American Samoa is one of the oldest continuous Polynesian cultures in the Pacific, over 3,000 years old. The traditional way of life in the islands, Fa'a-Samoa, provides the cultural setting for management decisions. As Atuatasi Lelei Peau, the deputy superintendent for the sanctuary and a Samoan high talking chief, states, "It is paramount that any work done in the village follows traditional protocol by first requesting a meeting with the village council to discuss and to attain mutual understanding of the program. In our culture we have to reach consensus as leaders as we represent our families and we make decisions that can impact villages, the community, and the district."
It's not easy, he points out, but it is crucial: "Through dialogue and engagement this may take several months to a year, but commitment and perseverance to reach greater understanding allows buy-in with results being more meaningful."
Further north, Hawaiian Islands Humpback Whale National Marine Sanctuary was established in 1992 to protect humpback whales and their habitat. While the sanctuary uses cutting-edge modern science and management to study and protect humpback whales (including the recent disentanglement off Maui), the site also utilizes age-old stewardship practices. For example, the site has been working with technical advisors to integrate traditional Hawaiian ecological knowledge into its management regime, including aloha ‘āina, having a love and respect for all living things.
The sanctuary is also working to restore a Native Hawaiian fishpond near its visitor center and office on Maui. In partnership with the non-profit organization ʻAoʻao O Nā Loko Iʻa O Maui (Association of the Fishponds of Maui), the sanctuary is rebuilding the historical fishpond known as Kōʻieʻie Loko Iʻa using traditional methods. This three-acre pond is one of the last remaining intact traditional fish ponds along the South Maui coastline. Through projects like this, the sanctuary works with the community to mālama (care for) the ocean as Native Hawaiians historically have.
In the uninhabited Northwestern Hawaiian Islands, Papahānaumokuākea Marine National Monument is the biggest site in the National Marine Sanctuary System. In fact, it's the largest protected area in the U.S. and one of the largest in the world, encompassing 580,000 square miles of oceanic and coral habitat. Recognizing the significance of its powerful cultural importance and near-pristine natural habitats and wildlife, the monument was declared a World Heritage Site in 2010.

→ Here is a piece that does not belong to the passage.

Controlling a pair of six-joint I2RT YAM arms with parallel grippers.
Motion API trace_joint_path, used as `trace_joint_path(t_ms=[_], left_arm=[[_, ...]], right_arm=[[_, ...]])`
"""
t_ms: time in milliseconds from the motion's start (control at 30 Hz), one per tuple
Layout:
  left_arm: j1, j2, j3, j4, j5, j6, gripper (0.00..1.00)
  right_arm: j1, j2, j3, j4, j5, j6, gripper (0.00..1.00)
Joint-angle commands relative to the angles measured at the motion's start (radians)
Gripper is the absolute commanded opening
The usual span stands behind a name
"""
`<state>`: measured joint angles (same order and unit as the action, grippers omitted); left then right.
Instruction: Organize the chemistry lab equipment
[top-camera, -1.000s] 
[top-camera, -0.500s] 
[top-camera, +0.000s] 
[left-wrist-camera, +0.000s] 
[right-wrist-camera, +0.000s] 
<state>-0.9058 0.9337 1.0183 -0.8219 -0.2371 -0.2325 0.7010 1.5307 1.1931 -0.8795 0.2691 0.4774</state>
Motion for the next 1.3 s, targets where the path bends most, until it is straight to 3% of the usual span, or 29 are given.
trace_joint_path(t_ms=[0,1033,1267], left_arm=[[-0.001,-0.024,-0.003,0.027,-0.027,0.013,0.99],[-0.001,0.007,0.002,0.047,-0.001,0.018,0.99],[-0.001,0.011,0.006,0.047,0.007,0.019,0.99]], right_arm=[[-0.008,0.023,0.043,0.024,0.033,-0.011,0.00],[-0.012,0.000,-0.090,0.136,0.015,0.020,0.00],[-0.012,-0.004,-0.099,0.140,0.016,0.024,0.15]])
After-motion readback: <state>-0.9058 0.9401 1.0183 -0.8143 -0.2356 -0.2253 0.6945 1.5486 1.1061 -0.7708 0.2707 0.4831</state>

While the monument is closed to the general public, Native Hawaiians visit for cultural practices. In Hawaiian traditions, the Northwestern Hawaiian Islands are a sacred place, from which life springs and spirits return after death. "Some of the Native Hawaiian access trips up there [to the monument] have resulted in learning about shrines and placement of upright stones for navigation and other purposes," says Athline Clark, the monument's superintendent. "Because the cultural resources up there are undisturbed, they help to then guide the rebuilding of heiau, or shrines, in the main Hawaiian Islands. The lessons learned from the Northwestern Hawaiian Islands have helped guide the rebirth of some of these traditions in the Main Hawaiian Islands."
From the Pacific Islands to the mainland, we are a maritime nation, protected, shaped, and dependent upon our ocean. We are a people that rejoice in our ocean, a nation that, while it still has much work to do, has laid strong foundations to protect our waters. This month, as we celebrate Asian-Pacific American Heritage Month, we recognize and honor the contributions of the Native Hawaiian, Samoan, and other Polynesian peoples to our marine conservation approaches. These traditions are at the very heart of who we are and what we do as the National Marine Sanctuary System.
Elizabeth Moore is a senior policy advisor at the NOAA Office of National Marine Sanctuaries.